畢竟這款藥一旦正式進入市場,售價至少三萬一盒。
病友們激動地找我登記,第一批領藥的病友周琳卻突然開口。
“沈教授,大家都是癌症病人,你賣我們三千一盒,是不是太貴了?”
“正版藥一盒八萬八,我們已經喫不起了,你既然說是救人,爲甚麼不能再便宜一點?”
“隔壁的藥企公司,人家說了,你這藥成本價也就幾百塊,你好意思賣3000?大家的棺材本你也黑?”
原本急着登記的病友,也跟着附和。
“是啊,你這藥又沒上市,本來就有風險,大夥這麼長時間都沒嫌棄你一直照顧你生意,你還好意思賣這麼貴?”
“沒有批號的東西賣三千,真查起來也說不清吧。”
“沈教授,要不然你就降價!要不然我們就只能舉報維權了!”
“我們也不想把事情鬧大,可大家都是爲了活命,你總不能逼死我們。
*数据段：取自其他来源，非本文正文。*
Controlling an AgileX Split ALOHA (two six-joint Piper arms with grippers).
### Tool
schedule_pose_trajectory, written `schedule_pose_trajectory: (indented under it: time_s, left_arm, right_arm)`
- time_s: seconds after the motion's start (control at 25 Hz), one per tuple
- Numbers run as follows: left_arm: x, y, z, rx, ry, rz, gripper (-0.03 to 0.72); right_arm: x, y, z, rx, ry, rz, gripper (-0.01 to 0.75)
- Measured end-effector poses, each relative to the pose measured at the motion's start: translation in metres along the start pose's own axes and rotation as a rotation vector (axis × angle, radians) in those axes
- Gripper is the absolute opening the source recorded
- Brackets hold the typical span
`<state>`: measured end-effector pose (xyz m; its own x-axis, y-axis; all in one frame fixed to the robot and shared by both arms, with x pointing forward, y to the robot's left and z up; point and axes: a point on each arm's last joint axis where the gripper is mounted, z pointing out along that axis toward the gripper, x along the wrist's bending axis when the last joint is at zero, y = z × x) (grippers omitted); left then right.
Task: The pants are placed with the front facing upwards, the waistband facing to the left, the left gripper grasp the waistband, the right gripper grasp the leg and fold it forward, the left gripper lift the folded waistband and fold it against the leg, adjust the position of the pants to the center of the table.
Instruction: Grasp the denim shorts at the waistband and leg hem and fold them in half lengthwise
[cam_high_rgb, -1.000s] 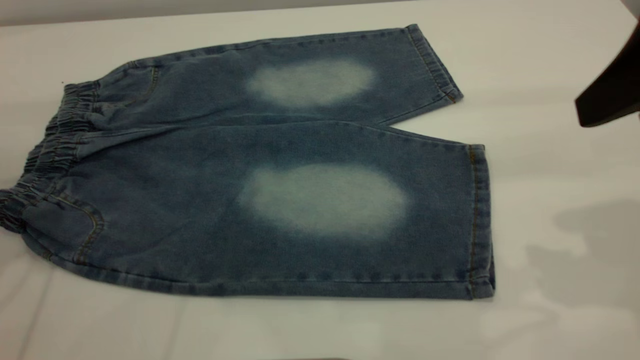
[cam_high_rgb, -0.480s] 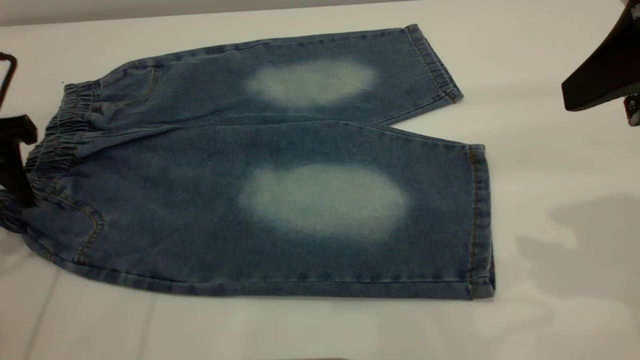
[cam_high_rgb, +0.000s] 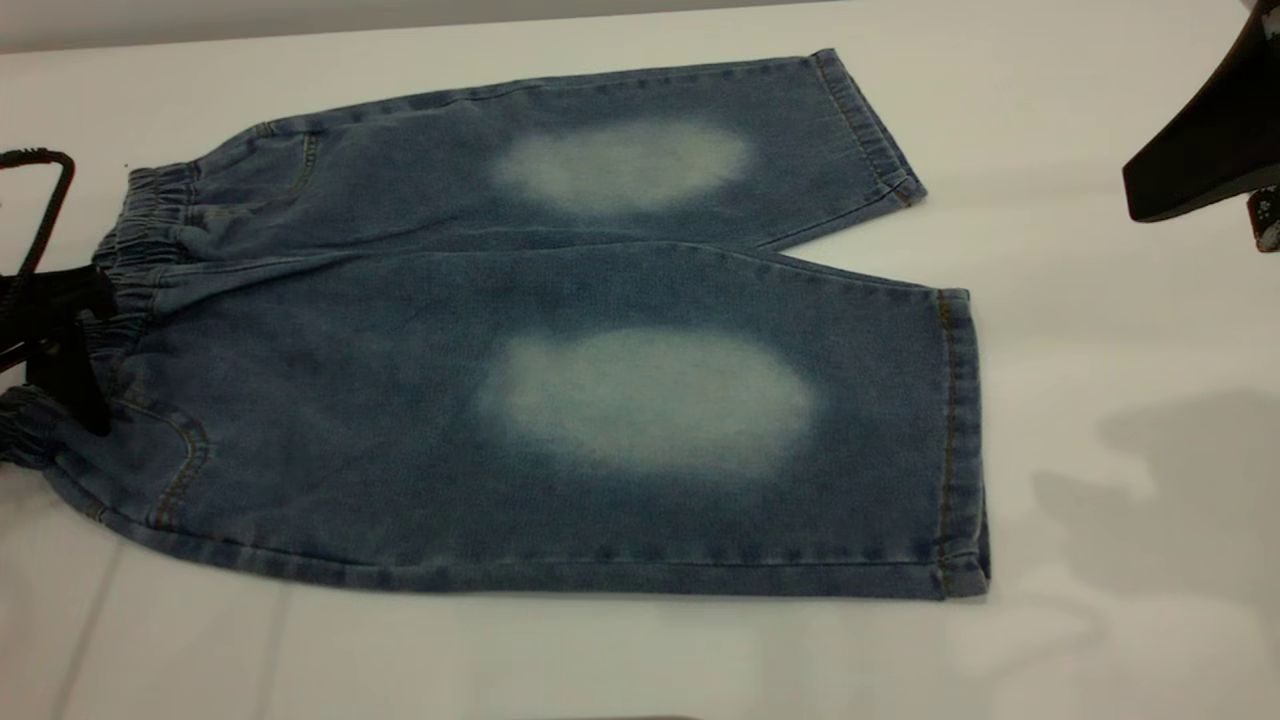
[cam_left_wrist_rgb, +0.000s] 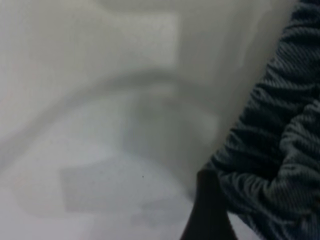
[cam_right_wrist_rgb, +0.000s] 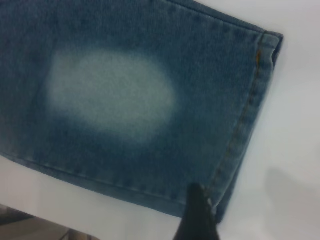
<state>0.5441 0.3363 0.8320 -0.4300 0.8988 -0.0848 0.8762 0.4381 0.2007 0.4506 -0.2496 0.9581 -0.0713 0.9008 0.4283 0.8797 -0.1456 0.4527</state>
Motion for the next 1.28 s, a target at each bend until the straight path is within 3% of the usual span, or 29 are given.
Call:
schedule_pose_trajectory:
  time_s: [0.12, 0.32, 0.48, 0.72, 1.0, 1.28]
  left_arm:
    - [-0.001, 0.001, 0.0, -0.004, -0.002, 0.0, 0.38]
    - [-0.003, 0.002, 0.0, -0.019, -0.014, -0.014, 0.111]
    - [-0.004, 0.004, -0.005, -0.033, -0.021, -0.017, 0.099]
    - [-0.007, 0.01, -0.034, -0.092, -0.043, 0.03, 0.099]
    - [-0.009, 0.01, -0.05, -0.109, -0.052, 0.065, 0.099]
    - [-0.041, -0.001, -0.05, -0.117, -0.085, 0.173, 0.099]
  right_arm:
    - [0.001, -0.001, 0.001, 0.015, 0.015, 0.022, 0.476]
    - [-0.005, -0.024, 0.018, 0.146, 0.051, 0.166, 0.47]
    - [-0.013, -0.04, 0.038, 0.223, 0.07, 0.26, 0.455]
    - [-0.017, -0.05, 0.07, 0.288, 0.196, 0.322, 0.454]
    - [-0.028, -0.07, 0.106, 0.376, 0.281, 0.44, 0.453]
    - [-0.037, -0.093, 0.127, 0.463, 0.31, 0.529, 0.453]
”
我看着他們一條條發來的消息,忽然笑了。
我直接收起登記表。
……
2
我的消息剛發出去沒多久,周琳的電話就打了過來。
電話剛接通,她便頤指氣使地開口:
“你現在立刻給那個負責人打電話。”
“告訴他,以後你不對接病友了,藥物採購由我來接手。”
我都被氣笑了:
“你倒是安排得挺明白。”
周琳冷哼一聲:
“少陰陽怪氣。”
“既然你自己說不提供低價藥了,那就徹底退出。”
“還有,以後不許再私下給病友供藥,也不許繞開我賣藥。既然聯繫方式交出來了,就交乾淨一點。”
我冷笑一聲:
“行,你等着。”
我直接掛斷電話,隨後撥通了上市合作負責人的號碼。